Enfin, le Comité national de l’assurance en agriculture devra chaque année faire le bilan du dispositif que je viens de décrire à grands traits, et nous en tirerons les conséquences pour l’adapter.
Si le Gouvernement partage l’objectif de la proposition de loi, s’il remercie ses auteurs d’avoir soulevé cette question, il ne souscrit pas au moyen envisagé pour l’atteindre, c’est-à-dire l’obligation d’assurance.

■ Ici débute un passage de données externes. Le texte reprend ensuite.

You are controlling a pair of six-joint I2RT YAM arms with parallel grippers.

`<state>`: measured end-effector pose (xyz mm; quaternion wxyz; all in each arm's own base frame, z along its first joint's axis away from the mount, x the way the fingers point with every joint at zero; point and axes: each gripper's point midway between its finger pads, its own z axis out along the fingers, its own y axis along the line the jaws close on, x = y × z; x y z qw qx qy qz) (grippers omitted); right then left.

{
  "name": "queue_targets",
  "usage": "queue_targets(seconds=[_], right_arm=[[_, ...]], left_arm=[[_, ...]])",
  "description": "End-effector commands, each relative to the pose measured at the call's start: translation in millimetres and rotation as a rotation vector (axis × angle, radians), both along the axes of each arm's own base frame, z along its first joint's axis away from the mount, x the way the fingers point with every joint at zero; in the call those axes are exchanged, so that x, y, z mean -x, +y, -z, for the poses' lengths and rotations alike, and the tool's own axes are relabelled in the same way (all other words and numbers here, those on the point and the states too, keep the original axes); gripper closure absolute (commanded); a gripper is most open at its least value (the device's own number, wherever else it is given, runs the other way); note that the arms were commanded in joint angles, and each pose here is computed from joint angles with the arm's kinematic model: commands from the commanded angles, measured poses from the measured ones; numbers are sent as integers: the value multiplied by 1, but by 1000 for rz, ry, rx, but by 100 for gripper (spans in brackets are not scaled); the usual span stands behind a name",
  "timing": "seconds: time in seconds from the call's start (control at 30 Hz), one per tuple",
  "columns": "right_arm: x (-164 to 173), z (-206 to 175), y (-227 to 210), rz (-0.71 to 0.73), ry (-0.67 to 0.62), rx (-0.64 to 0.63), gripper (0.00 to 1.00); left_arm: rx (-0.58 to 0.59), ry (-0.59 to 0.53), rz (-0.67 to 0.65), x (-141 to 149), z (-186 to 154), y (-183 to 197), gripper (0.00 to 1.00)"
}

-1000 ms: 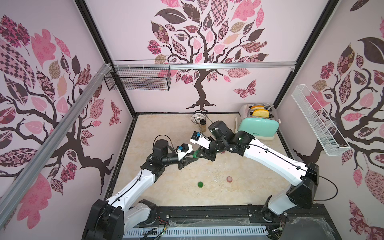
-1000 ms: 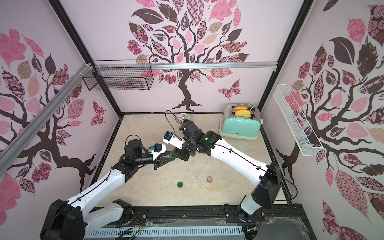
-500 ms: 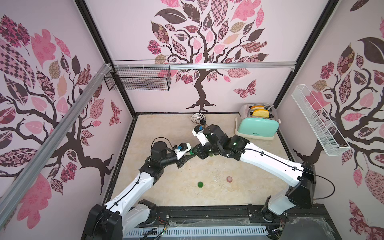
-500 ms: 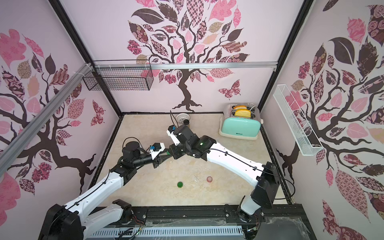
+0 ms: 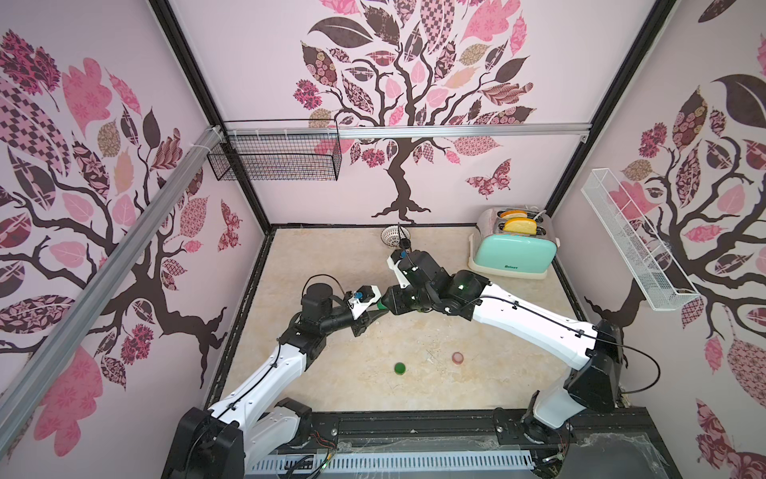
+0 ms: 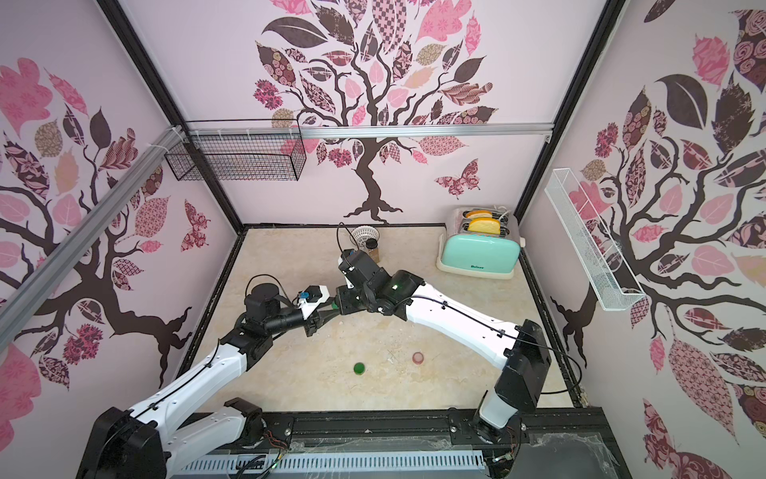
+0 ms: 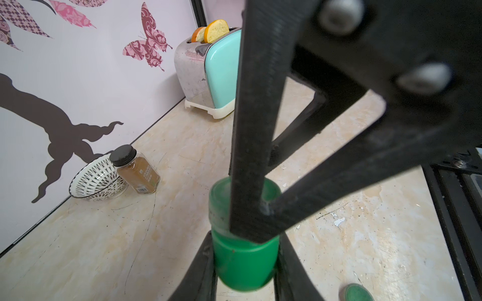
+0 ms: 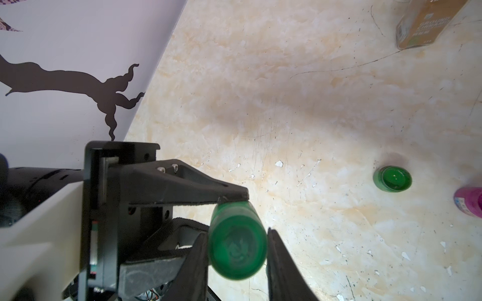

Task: Close the paint jar lid
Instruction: Screw the lid onto the paint jar.

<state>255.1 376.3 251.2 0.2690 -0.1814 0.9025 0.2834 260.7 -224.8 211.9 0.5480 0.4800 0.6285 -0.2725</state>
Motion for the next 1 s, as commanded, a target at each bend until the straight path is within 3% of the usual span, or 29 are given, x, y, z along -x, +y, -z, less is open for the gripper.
queue_targets(seconds=[0.0, 0.1, 0.47, 0.57, 0.73, 0.97], right_arm=[[8, -20, 14, -52, -39, -21, 67], [5, -37, 5, -69, -98, -4, 54], [3, -95, -44, -173, -316, -16, 33], [15, -101, -50, -348, -383, -52, 29], [54, -81, -52, -720, -476, -32, 28], [65, -56, -46, -936, -576, 7, 26]], left_arm=[[74, -145, 101, 12, -41, -13, 74], [72, -134, 114, 13, -39, -14, 74], [81, -101, 181, 21, -37, -19, 73], [92, -82, 250, 30, -37, -23, 74], [116, -22, 368, 46, -36, -29, 73], [124, 43, 432, 54, -32, -32, 73]])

Mais, en la matière, je n’ai pas d’idéologie : pour les risques sanitaires, nous nous orientons vers une contribution obligatoire des professionnels et une indemnisation publique.
Pour toutes ces raisons, tout en considérant que cette proposition de loi nous ait fourni une bonne occasion de faire le point, jouant un rôle de levier pour la réflexion politique et les décisions à prendre dans le cadre du « bilan de santé » de la PAC, je souhaite que votre assemblée suive les conclusions de la commission des affaires économiques et n’adopte pas cette proposition de loi.

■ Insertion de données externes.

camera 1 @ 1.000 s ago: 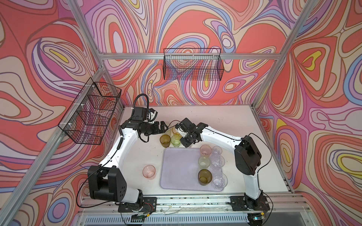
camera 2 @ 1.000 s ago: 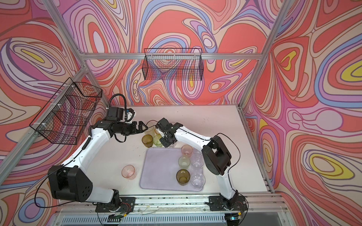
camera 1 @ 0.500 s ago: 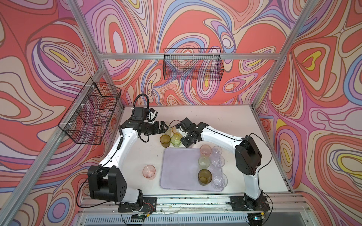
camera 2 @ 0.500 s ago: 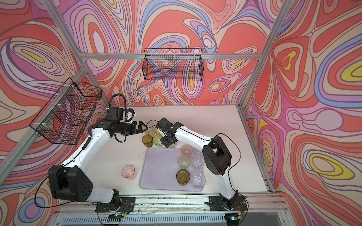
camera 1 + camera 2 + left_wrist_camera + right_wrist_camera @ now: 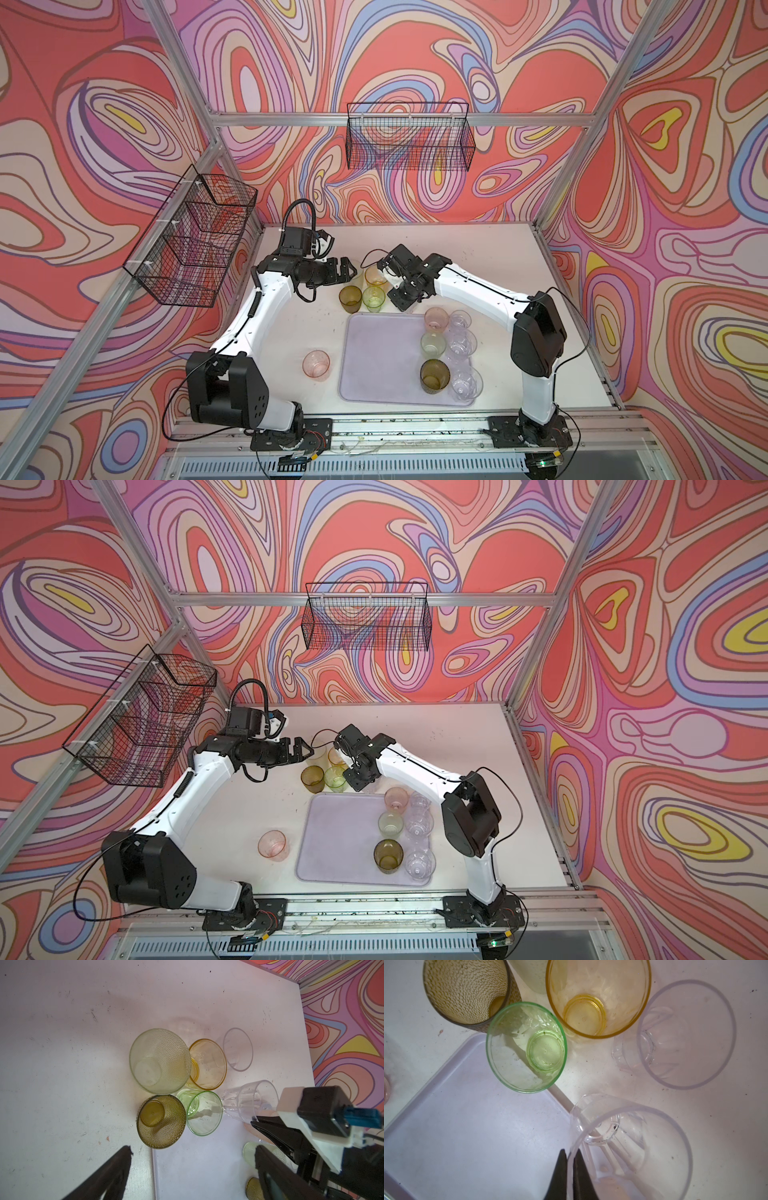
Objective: Place the glasses into the tray
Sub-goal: Pick up the glass from the center of the table.
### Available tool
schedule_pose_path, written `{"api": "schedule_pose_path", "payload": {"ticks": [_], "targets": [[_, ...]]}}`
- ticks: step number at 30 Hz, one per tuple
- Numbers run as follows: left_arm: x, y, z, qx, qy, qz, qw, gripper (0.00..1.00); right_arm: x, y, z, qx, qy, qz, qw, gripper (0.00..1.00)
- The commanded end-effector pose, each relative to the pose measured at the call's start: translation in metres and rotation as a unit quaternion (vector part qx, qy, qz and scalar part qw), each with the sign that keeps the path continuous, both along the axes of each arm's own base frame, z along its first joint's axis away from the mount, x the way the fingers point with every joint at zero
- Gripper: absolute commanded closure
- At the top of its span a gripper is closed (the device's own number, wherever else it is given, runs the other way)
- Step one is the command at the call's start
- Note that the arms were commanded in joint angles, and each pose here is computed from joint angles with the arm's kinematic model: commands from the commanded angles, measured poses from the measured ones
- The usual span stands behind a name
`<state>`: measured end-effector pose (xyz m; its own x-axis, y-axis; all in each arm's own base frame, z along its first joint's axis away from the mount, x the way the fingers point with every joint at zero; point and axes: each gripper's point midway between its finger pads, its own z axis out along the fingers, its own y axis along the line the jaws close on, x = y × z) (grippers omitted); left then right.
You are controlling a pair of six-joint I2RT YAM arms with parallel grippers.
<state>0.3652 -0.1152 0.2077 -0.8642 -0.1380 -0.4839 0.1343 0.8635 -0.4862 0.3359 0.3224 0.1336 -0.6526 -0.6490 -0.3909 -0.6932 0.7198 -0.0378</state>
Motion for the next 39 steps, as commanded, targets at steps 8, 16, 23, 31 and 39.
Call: {"api": "schedule_pose_path", "payload": {"ticks": [8, 16, 23, 31, 39], "targets": [[0.000, -0.003, 0.003, 0.000, 0.003, -0.010, 1.000, 0.05, -0.017, -0.005, 0.041, 0.004, -0.016, -0.006, 1.000, 1.00], [0.000, -0.004, 0.003, 0.000, 0.002, -0.010, 1.000, 0.05, -0.033, 0.000, 0.044, 0.003, -0.011, 0.003, 1.000, 1.00], [0.000, -0.003, 0.003, -0.001, 0.003, -0.010, 1.000, 0.05, -0.046, 0.006, 0.041, 0.001, -0.010, 0.010, 1.000, 1.00], [0.000, -0.003, 0.003, -0.001, 0.002, -0.010, 1.000, 0.05, -0.057, 0.010, 0.027, -0.011, 0.000, 0.012, 1.000, 1.00], [-0.001, -0.002, 0.002, 0.002, 0.003, -0.009, 1.000, 0.05, -0.060, 0.012, 0.010, -0.006, 0.009, -0.001, 1.000, 1.00]]}}
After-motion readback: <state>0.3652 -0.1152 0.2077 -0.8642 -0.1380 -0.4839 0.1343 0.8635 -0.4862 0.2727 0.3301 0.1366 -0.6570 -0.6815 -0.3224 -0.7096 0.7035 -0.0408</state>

Applaudissements sur les travées de l ’ UMP et de l ’ Union centriste.
La discussion générale est close.
Y a-t-il des explications de vote sur les conclusions de la commission des affaires économiques tendant à ne pas adopter la proposition de loi n° 214 ?...
Je les mets aux voix.
Ces conclusions sont adoptées.
Il va être procédé à la nomination de sept membres titulaires et de sept membres suppléants de la commission mixte paritaire chargée de proposer un texte sur les dispositions restant en discussion du projet de loi généralisant le revenu de solidarité active et réformant les politiques d’insertion.
La liste des candidats établie par la commission des affaires sociales a été affichée conformément à l’article 12 du règlement.

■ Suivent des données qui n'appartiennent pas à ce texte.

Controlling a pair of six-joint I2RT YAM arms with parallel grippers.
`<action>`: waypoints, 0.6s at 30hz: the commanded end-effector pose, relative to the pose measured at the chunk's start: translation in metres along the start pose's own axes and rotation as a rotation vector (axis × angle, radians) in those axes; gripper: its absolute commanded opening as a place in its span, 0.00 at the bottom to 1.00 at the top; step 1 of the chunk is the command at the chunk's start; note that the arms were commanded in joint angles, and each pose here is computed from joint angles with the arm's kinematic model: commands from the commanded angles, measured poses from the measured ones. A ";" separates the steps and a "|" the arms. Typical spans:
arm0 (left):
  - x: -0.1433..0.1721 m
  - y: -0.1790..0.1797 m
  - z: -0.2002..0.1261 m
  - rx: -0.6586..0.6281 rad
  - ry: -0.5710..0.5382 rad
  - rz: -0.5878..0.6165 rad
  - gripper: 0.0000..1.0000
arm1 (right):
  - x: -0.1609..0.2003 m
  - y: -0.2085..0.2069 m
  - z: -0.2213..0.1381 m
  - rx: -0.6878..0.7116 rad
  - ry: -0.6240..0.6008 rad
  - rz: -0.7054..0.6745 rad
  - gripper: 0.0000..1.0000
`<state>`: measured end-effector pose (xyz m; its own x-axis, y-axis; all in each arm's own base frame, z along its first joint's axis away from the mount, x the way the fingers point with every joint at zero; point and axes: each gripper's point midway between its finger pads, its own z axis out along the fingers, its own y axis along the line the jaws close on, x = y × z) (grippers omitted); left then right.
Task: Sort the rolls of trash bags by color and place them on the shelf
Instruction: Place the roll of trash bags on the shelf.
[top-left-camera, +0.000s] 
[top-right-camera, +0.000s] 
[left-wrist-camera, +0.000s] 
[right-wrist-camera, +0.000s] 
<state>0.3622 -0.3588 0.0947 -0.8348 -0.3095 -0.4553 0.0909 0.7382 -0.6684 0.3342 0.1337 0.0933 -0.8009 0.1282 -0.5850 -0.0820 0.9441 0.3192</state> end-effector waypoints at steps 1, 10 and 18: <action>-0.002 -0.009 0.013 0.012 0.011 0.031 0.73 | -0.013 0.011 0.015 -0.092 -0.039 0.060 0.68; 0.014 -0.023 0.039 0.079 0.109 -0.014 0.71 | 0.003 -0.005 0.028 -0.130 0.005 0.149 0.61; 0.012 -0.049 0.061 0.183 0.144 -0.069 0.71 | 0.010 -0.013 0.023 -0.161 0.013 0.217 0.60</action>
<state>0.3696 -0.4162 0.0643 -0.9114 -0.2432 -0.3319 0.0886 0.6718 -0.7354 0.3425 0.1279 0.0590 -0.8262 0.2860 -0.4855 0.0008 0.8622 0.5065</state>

Je n’ai reçu aucune opposition.
En conséquence, cette liste est ratifiée et je proclame représentants du Sénat à cette commission mixte paritaire :
Titulaires : M. Nicolas About, Mmes Bernadette Dupont, Brigitte Bout, Françoise Henneron, Annie Jarraud-Vergnolle, Raymonde Le Texier, M. Guy Fischer.
Suppléants : MM. Gilbert Barbier, Jean Boyer, Yves Daudigny, Mmes Annie David, Isabelle Debré, M. Jean Desessard, Mme Christiane Kammermann.
Il va être procédé à la nomination de sept membres titulaires et de sept membres suppléants de la commission mixte paritaire chargée de proposer un texte sur les dispositions restant en discussion du projet de loi en faveur des revenus du travail.
La liste des candidats établie par la commission des affaires sociales a été affichée conformément à l’article 12 du règlement.
Je n’ai reçu aucune opposition.
En conséquence, cette liste est ratifiée et je proclame représentants du Sénat à cette commission mixte paritaire :
Titulaires : M. Nicolas About, Mmes Isabelle Debré, Brigitte Bout, Catherine Procaccia, Annie Jarraud-Vergnolle, Raymonde Le Texier, Annie David.
Suppléants : M. Gilbert Barbier, Jean Desessard, Mme Muguette Dini, M. Guy Fischer, Mme Françoise Henneron, M. Claude Jeannerot, Mme Christiane Kammermann.
Mes chers collègues, nous allons maintenant interrompre nos travaux ; nous les reprendrons à vingt-deux heures.
La séance est suspendue.
La séance, suspendue à dix-neuf heures, est reprise à vingt-deux heures, sous la présidence de M. Bernard Frimat.